Making the Most of Text Semantics to Improve Biomedical Vision--Language Processing (2204.09817v4)

Abstract: Multi-modal data abounds in biomedicine, such as radiology images and reports. Interpreting this data at scale is essential for improving clinical care and accelerating clinical research. Biomedical text with its complex semantics poses additional challenges in vision--LLMling compared to the general domain, and previous work has used insufficiently adapted models that lack domain-specific language understanding. In this paper, we show that principled textual semantic modelling can substantially improve contrastive learning in self-supervised vision--language processing. We release a LLM that achieves state-of-the-art results in radiology natural language inference through its improved vocabulary and novel language pretraining objective leveraging semantics and discourse characteristics in radiology reports. Further, we propose a self-supervised joint vision--language approach with a focus on better text modelling. It establishes new state of the art results on a wide range of publicly available benchmarks, in part by leveraging our new domain-specific LLM. We release a new dataset with locally-aligned phrase grounding annotations by radiologists to facilitate the study of complex semantic modelling in biomedical vision--language processing. A broad evaluation, including on this new dataset, shows that our contrastive learning approach, aided by textual-semantic modelling, outperforms prior methods in segmentation tasks, despite only using a global-alignment objective.

Improving Biomedical Vision-Language Processing with Enhanced Text Semantics

The paper "Making the Most of Text Semantics to Improve Biomedical Vision--Language Processing" presents an innovative approach to enhancing vision-language processing (VLP) in the biomedical field, particularly radiology. The paper underscores the importance of refined textual semantic modeling in improving contrastive learning techniques, a critical component of self-supervised vision-LLMs.

Key Contributions

The paper introduces a specialized LLM known as CXR-BERT, optimized for the radiology domain. This model sets new benchmarks in radiology natural language inference by leveraging an enhanced vocabulary and novel language pretraining that incorporates the semantics and discourse patterns prevalent in radiology reports. Moreover, the authors propose a self-supervised multi-modal VLP approach, termed BioViL, which prioritizes robust text modeling to improve joint image-text representations.

1. LLM Advancements: CXR-BERT, with its domain-specific enhancements, shows significant improvements in text understanding. It incorporates innovative pretraining phases that extend beyond traditional models like ClinicalBERT and PubMedBERT. This focus on semantic depth enhances performance in tasks such as masked token prediction and natural language inference.
2. Vision-LLM Development: The researchers develop BioViL, a VLP framework that extends the efficacy of CXR-BERT into multi-modal contexts. BioViL demonstrates state-of-the-art performance across numerous publicly available benchmarks, emphasizing zero-shot and fine-tuned classifications, as well as segmentation tasks.
3. Dataset Contribution: The creation of MS-CXR, a dataset enriched with locally-aligned phrase grounding annotations by radiologists, advances the paper of complex semantic modeling. This dataset supports a more nuanced evaluation of text-image alignment and enhances model training in capturing intricate biomedical semantics.

Technical Insights

The paper highlights the technical complexities involved in biomedical text processing, such as dealing with negations, domain-specific terminology, and the indispensability of long-range dependencies in textual descriptions. The authors address these challenges with dedicated pretraining strategies that significantly enhance the LLM's ability to understand and predict domain-specific language constructs, thus contributing to more effective text-image relationship modeling.

Evaluation and Impact

Evaluations reveal that the text-modal enhancements lead to substantial performance improvements in both global and local alignment tasks.

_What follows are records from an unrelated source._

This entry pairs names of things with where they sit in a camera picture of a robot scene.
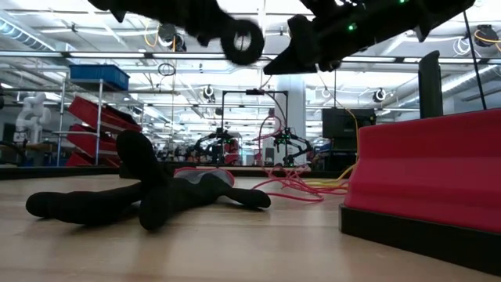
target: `plush toy body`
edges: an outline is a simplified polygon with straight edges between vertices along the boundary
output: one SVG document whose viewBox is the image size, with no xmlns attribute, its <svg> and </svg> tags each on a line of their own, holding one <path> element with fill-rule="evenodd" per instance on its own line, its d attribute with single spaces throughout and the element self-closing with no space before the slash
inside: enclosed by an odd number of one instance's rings
<svg viewBox="0 0 501 282">
<path fill-rule="evenodd" d="M 155 158 L 150 141 L 125 131 L 117 137 L 117 151 L 127 169 L 141 182 L 101 192 L 40 192 L 31 195 L 26 209 L 32 215 L 84 225 L 111 224 L 141 201 L 139 221 L 147 230 L 161 228 L 175 213 L 213 204 L 227 196 L 249 208 L 268 208 L 269 196 L 259 190 L 232 188 L 224 171 L 184 171 L 168 178 Z"/>
</svg>

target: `white pillar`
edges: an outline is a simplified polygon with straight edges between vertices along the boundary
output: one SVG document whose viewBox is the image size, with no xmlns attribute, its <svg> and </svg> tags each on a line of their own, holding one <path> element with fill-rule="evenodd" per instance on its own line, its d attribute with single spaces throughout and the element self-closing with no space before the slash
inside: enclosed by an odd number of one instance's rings
<svg viewBox="0 0 501 282">
<path fill-rule="evenodd" d="M 288 112 L 287 126 L 291 128 L 293 134 L 298 137 L 306 139 L 306 91 L 305 91 L 305 80 L 301 74 L 292 75 L 280 75 L 277 76 L 277 91 L 288 91 L 288 111 L 286 110 L 286 97 L 282 94 L 276 94 L 276 100 L 279 105 L 283 108 L 284 114 Z M 280 109 L 275 106 L 275 116 L 279 117 L 284 121 Z M 297 153 L 297 149 L 288 146 L 288 154 Z M 275 164 L 283 164 L 283 158 L 285 157 L 285 146 L 281 145 L 279 152 L 275 148 Z M 296 158 L 298 164 L 306 163 L 306 155 L 301 155 Z"/>
</svg>

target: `desk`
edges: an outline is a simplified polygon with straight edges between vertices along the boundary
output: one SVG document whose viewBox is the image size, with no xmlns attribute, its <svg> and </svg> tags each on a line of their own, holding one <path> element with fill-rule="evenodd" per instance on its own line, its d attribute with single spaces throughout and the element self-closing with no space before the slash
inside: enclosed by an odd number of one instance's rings
<svg viewBox="0 0 501 282">
<path fill-rule="evenodd" d="M 237 178 L 236 186 L 262 180 Z M 138 219 L 87 229 L 37 220 L 24 210 L 27 197 L 38 191 L 104 190 L 134 182 L 116 175 L 0 182 L 0 280 L 500 281 L 341 234 L 337 206 L 343 197 L 321 204 L 273 198 L 264 212 L 217 204 L 183 213 L 157 234 L 148 234 Z"/>
</svg>

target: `blue storage bin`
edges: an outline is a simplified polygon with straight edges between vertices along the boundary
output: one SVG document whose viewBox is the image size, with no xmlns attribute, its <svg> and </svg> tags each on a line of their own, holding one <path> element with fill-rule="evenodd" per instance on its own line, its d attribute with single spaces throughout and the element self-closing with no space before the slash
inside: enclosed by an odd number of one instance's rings
<svg viewBox="0 0 501 282">
<path fill-rule="evenodd" d="M 89 90 L 99 89 L 99 80 L 102 79 L 110 86 L 105 87 L 106 91 L 126 91 L 128 90 L 129 78 L 123 70 L 115 65 L 78 64 L 70 66 L 70 80 Z"/>
</svg>

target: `wooden table surface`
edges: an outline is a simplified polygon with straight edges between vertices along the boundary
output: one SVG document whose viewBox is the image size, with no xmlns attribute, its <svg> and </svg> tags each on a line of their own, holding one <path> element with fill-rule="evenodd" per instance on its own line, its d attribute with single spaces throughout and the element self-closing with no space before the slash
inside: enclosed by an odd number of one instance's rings
<svg viewBox="0 0 501 282">
<path fill-rule="evenodd" d="M 237 179 L 249 187 L 260 179 Z M 500 281 L 447 262 L 346 236 L 342 197 L 321 204 L 273 198 L 264 212 L 218 204 L 149 234 L 138 219 L 84 228 L 27 214 L 38 191 L 105 190 L 116 175 L 0 182 L 0 281 Z"/>
</svg>

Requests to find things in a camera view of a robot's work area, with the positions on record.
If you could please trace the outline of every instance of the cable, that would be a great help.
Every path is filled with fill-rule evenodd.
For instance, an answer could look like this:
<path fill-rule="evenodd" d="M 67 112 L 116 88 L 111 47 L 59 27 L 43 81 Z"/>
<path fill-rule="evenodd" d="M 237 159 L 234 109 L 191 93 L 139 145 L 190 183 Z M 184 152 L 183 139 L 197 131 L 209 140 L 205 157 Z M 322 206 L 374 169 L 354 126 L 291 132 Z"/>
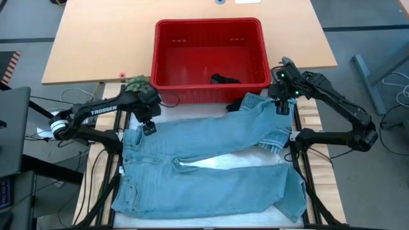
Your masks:
<path fill-rule="evenodd" d="M 30 97 L 32 98 L 37 98 L 37 99 L 42 99 L 42 100 L 49 100 L 51 102 L 61 102 L 61 103 L 66 103 L 66 104 L 70 104 L 70 105 L 75 105 L 72 102 L 63 102 L 62 100 L 54 100 L 54 99 L 50 99 L 50 98 L 44 98 L 44 97 L 40 97 L 40 96 L 33 96 L 31 95 Z"/>
<path fill-rule="evenodd" d="M 62 205 L 62 207 L 59 208 L 59 210 L 58 210 L 58 212 L 57 212 L 57 217 L 58 217 L 59 223 L 60 223 L 62 226 L 64 226 L 66 229 L 68 229 L 68 227 L 65 226 L 65 224 L 61 221 L 61 218 L 59 217 L 59 214 L 61 213 L 61 210 L 63 210 L 63 208 L 64 208 L 72 199 L 74 199 L 75 195 L 77 195 L 77 192 L 78 192 L 78 191 L 75 191 L 74 194 L 71 196 L 71 198 L 69 198 L 69 200 L 67 200 L 67 201 Z"/>
<path fill-rule="evenodd" d="M 324 153 L 322 153 L 322 152 L 320 152 L 320 151 L 318 151 L 318 150 L 316 150 L 316 149 L 314 149 L 314 148 L 311 148 L 311 147 L 310 147 L 309 149 L 310 149 L 310 150 L 313 150 L 313 151 L 315 151 L 316 153 L 320 154 L 321 156 L 325 157 L 325 158 L 331 163 L 331 165 L 334 166 L 333 163 L 332 163 L 331 158 L 327 157 Z"/>
<path fill-rule="evenodd" d="M 67 91 L 70 91 L 70 90 L 79 90 L 79 91 L 81 91 L 81 92 L 83 92 L 83 93 L 85 93 L 85 94 L 90 95 L 90 96 L 91 96 L 91 99 L 89 99 L 89 100 L 95 99 L 95 96 L 94 96 L 93 94 L 88 93 L 87 91 L 85 91 L 85 90 L 83 90 L 83 89 L 80 89 L 80 88 L 68 88 L 68 89 L 64 89 L 64 90 L 61 92 L 61 94 L 59 95 L 59 100 L 63 102 L 63 101 L 64 101 L 64 100 L 63 100 L 63 95 L 64 95 L 64 93 L 67 92 Z"/>
<path fill-rule="evenodd" d="M 381 122 L 379 123 L 379 126 L 380 126 L 380 128 L 379 128 L 379 139 L 381 140 L 382 146 L 383 146 L 386 150 L 388 150 L 389 152 L 391 152 L 391 153 L 393 153 L 393 154 L 395 154 L 395 155 L 402 156 L 402 157 L 409 157 L 409 154 L 398 153 L 398 152 L 395 152 L 395 151 L 390 150 L 390 148 L 388 148 L 388 147 L 386 146 L 386 144 L 383 142 L 383 139 L 382 139 L 382 130 L 383 130 L 383 124 L 384 124 L 383 121 L 385 120 L 385 118 L 386 118 L 386 116 L 388 115 L 388 113 L 390 113 L 392 110 L 394 110 L 394 109 L 396 109 L 396 108 L 398 108 L 398 107 L 402 107 L 402 105 L 393 106 L 392 108 L 390 108 L 390 109 L 385 113 L 385 115 L 383 115 L 382 120 L 381 120 Z"/>
<path fill-rule="evenodd" d="M 68 142 L 68 143 L 66 143 L 66 144 L 62 144 L 63 142 L 64 142 L 64 140 L 60 141 L 60 142 L 58 143 L 57 147 L 63 148 L 63 147 L 65 147 L 65 146 L 68 146 L 68 145 L 74 143 L 75 141 L 72 140 L 71 142 Z"/>
<path fill-rule="evenodd" d="M 318 151 L 318 150 L 316 150 L 316 149 L 314 149 L 314 148 L 311 148 L 311 147 L 310 147 L 309 149 L 310 149 L 310 150 L 313 150 L 315 153 L 318 153 L 318 154 L 320 154 L 321 156 L 325 157 L 325 158 L 331 163 L 331 165 L 334 166 L 333 163 L 332 163 L 332 160 L 331 160 L 332 157 L 331 157 L 331 158 L 330 158 L 330 157 L 327 157 L 325 154 L 323 154 L 322 152 L 320 152 L 320 151 Z M 284 160 L 287 161 L 287 162 L 292 162 L 292 160 L 288 160 L 288 159 L 287 159 L 287 156 L 289 156 L 289 155 L 291 155 L 291 154 L 292 154 L 292 153 L 287 153 L 287 154 L 285 154 L 285 155 L 284 155 Z M 298 160 L 299 158 L 300 158 L 300 152 L 298 151 L 298 152 L 295 153 L 295 159 Z"/>
<path fill-rule="evenodd" d="M 351 150 L 348 150 L 348 151 L 346 151 L 345 153 L 341 153 L 340 155 L 336 155 L 336 156 L 334 156 L 334 157 L 330 157 L 331 159 L 335 159 L 335 158 L 337 158 L 337 157 L 341 157 L 341 156 L 343 156 L 343 155 L 347 155 L 347 154 L 349 154 L 350 152 L 352 152 L 353 151 L 353 149 L 351 149 Z"/>
<path fill-rule="evenodd" d="M 89 183 L 89 196 L 88 196 L 88 206 L 87 206 L 87 213 L 89 213 L 89 204 L 91 202 L 91 193 L 92 193 L 92 177 L 94 174 L 94 168 L 96 166 L 96 162 L 98 161 L 98 158 L 100 157 L 100 155 L 105 151 L 105 149 L 101 150 L 101 152 L 96 156 L 96 159 L 94 161 L 94 164 L 92 165 L 92 169 L 91 169 L 91 181 Z"/>
<path fill-rule="evenodd" d="M 35 133 L 35 134 L 32 134 L 32 135 L 29 135 L 29 134 L 26 134 L 26 135 L 28 135 L 29 137 L 34 137 L 35 135 L 38 135 L 38 134 L 42 134 L 42 133 L 44 133 L 44 132 L 50 132 L 51 130 L 43 130 L 43 131 L 41 131 L 41 132 L 38 132 L 38 133 Z"/>
<path fill-rule="evenodd" d="M 79 157 L 79 158 L 78 158 L 78 166 L 77 166 L 77 169 L 76 169 L 76 170 L 78 170 L 83 164 L 85 164 L 85 163 L 87 162 L 87 160 L 85 160 L 82 164 L 80 164 L 80 162 L 81 162 L 81 156 L 82 156 L 83 154 L 85 154 L 85 152 L 87 152 L 87 151 L 89 151 L 89 148 L 88 148 L 86 151 L 84 151 L 84 152 L 79 151 L 79 152 L 78 152 L 78 156 L 74 156 L 74 157 Z M 74 158 L 74 157 L 70 157 L 70 158 L 65 159 L 65 160 L 62 160 L 62 161 L 60 161 L 60 162 L 64 162 L 64 161 L 66 161 L 66 160 L 70 160 L 70 159 L 72 159 L 72 158 Z M 57 214 L 58 221 L 59 221 L 59 223 L 60 223 L 62 226 L 64 226 L 65 228 L 67 228 L 67 227 L 66 227 L 66 226 L 63 224 L 63 222 L 61 221 L 61 219 L 60 219 L 60 217 L 59 217 L 59 213 L 60 213 L 61 210 L 75 197 L 76 194 L 77 194 L 77 192 L 75 192 L 75 193 L 73 194 L 73 196 L 72 196 L 71 198 L 69 198 L 69 200 L 67 200 L 67 202 L 66 202 L 65 204 L 63 204 L 62 207 L 60 207 L 60 209 L 58 210 L 58 214 Z"/>
<path fill-rule="evenodd" d="M 95 99 L 95 93 L 96 93 L 96 91 L 97 91 L 97 89 L 98 89 L 98 87 L 99 87 L 100 84 L 101 84 L 101 83 L 98 82 L 98 83 L 96 84 L 94 90 L 92 91 L 92 95 L 93 95 L 94 99 Z"/>
<path fill-rule="evenodd" d="M 77 215 L 77 217 L 76 217 L 75 220 L 74 220 L 74 225 L 77 223 L 77 220 L 78 220 L 78 218 L 79 218 L 79 215 L 81 215 L 82 208 L 84 207 L 85 191 L 87 191 L 87 169 L 86 169 L 86 168 L 85 168 L 85 171 L 84 171 L 84 192 L 83 192 L 83 195 L 82 195 L 81 207 L 79 208 L 78 215 Z"/>
<path fill-rule="evenodd" d="M 160 93 L 159 91 L 157 91 L 157 93 L 160 95 L 160 97 L 162 97 L 163 92 Z M 159 105 L 161 105 L 163 107 L 167 107 L 167 108 L 175 108 L 176 106 L 178 106 L 179 103 L 180 103 L 180 97 L 177 94 L 174 94 L 174 93 L 170 93 L 170 94 L 173 94 L 174 96 L 176 96 L 178 98 L 178 102 L 175 105 L 165 105 L 165 104 L 162 104 L 162 103 L 159 103 Z"/>
<path fill-rule="evenodd" d="M 81 167 L 82 165 L 84 165 L 86 162 L 87 162 L 87 161 L 85 160 L 83 163 L 80 164 L 79 167 Z M 17 202 L 14 202 L 14 204 L 13 204 L 13 206 L 10 208 L 10 210 L 11 210 L 12 208 L 14 208 L 16 205 L 18 205 L 20 202 L 22 202 L 25 198 L 27 198 L 27 197 L 29 197 L 29 196 L 32 196 L 35 192 L 40 191 L 41 189 L 47 188 L 48 186 L 51 186 L 51 185 L 53 185 L 53 184 L 55 184 L 55 183 L 58 183 L 58 182 L 59 182 L 59 181 L 55 181 L 55 182 L 49 183 L 48 185 L 44 185 L 43 187 L 34 190 L 34 191 L 31 192 L 30 194 L 25 195 L 23 198 L 19 199 Z"/>
<path fill-rule="evenodd" d="M 271 76 L 272 76 L 272 78 L 273 78 L 274 83 L 276 83 L 276 84 L 278 84 L 279 81 L 278 81 L 278 79 L 275 78 L 275 72 L 274 72 L 273 70 L 278 69 L 278 68 L 281 68 L 281 67 L 284 67 L 284 66 L 275 66 L 275 67 L 273 67 L 273 68 L 271 69 L 271 73 L 272 73 Z"/>
<path fill-rule="evenodd" d="M 409 80 L 409 77 L 408 77 L 407 75 L 403 74 L 403 73 L 400 73 L 400 72 L 392 72 L 389 76 L 391 76 L 392 74 L 398 74 L 398 75 L 400 75 L 400 76 L 402 76 L 402 77 L 405 77 L 406 79 Z M 403 90 L 396 95 L 396 102 L 397 102 L 399 105 L 402 105 L 403 107 L 409 108 L 409 105 L 405 105 L 404 103 L 402 103 L 401 101 L 399 101 L 399 96 L 400 96 L 400 95 L 403 95 L 405 98 L 409 98 L 409 84 L 408 84 L 408 85 L 403 85 L 403 84 L 395 84 L 395 83 L 385 82 L 385 79 L 386 79 L 386 78 L 382 79 L 382 83 L 383 83 L 383 84 L 388 85 L 388 86 L 399 86 L 399 87 L 403 87 Z"/>
<path fill-rule="evenodd" d="M 80 153 L 79 155 L 76 155 L 76 156 L 73 156 L 73 157 L 70 157 L 70 158 L 61 160 L 61 161 L 59 161 L 59 162 L 55 162 L 55 163 L 53 163 L 53 164 L 60 164 L 60 163 L 62 163 L 62 162 L 65 162 L 65 161 L 67 161 L 67 160 L 71 160 L 71 159 L 74 159 L 74 158 L 77 158 L 77 157 L 80 157 L 80 159 L 81 159 L 81 156 L 86 155 L 86 153 L 87 153 L 88 151 L 89 151 L 89 148 L 88 148 L 87 150 L 83 151 L 83 152 L 79 151 L 79 153 Z"/>
<path fill-rule="evenodd" d="M 53 142 L 52 142 L 52 146 L 51 146 L 49 152 L 47 153 L 47 158 L 50 156 L 50 153 L 51 153 L 52 149 L 54 149 L 54 146 L 55 146 L 55 145 L 56 145 L 56 142 L 53 141 Z"/>
<path fill-rule="evenodd" d="M 37 137 L 30 136 L 28 134 L 24 135 L 24 140 L 26 141 L 45 141 L 45 142 L 56 141 L 52 137 L 37 138 Z"/>

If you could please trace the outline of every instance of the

Specifically, by refining text semantics, the BioViL model surpasses existing methods in zero-shot classification and segmentation tasks without extensive manual annotations or local loss terms during training. This suggests a shift towards less annotation-dependent yet highly efficient VLP models in the medical domain.

Implications and Future Directions

This research opens avenues for developing highly specialized models tailored to niche domains like radiology, where linguistic nuances are clinically significant. Future work could explore expanding such models across other medical imaging modalities or integrating them into real-world clinical decision-support systems, enhancing the efficacy and reliability of automated diagnostics. Moreover, the concepts applied in CXR-BERT and BioViL advocate for broader application in domains where complex text semantics intersect with nuanced visual data, highlighting the potential of such integrative approaches in AI advancements.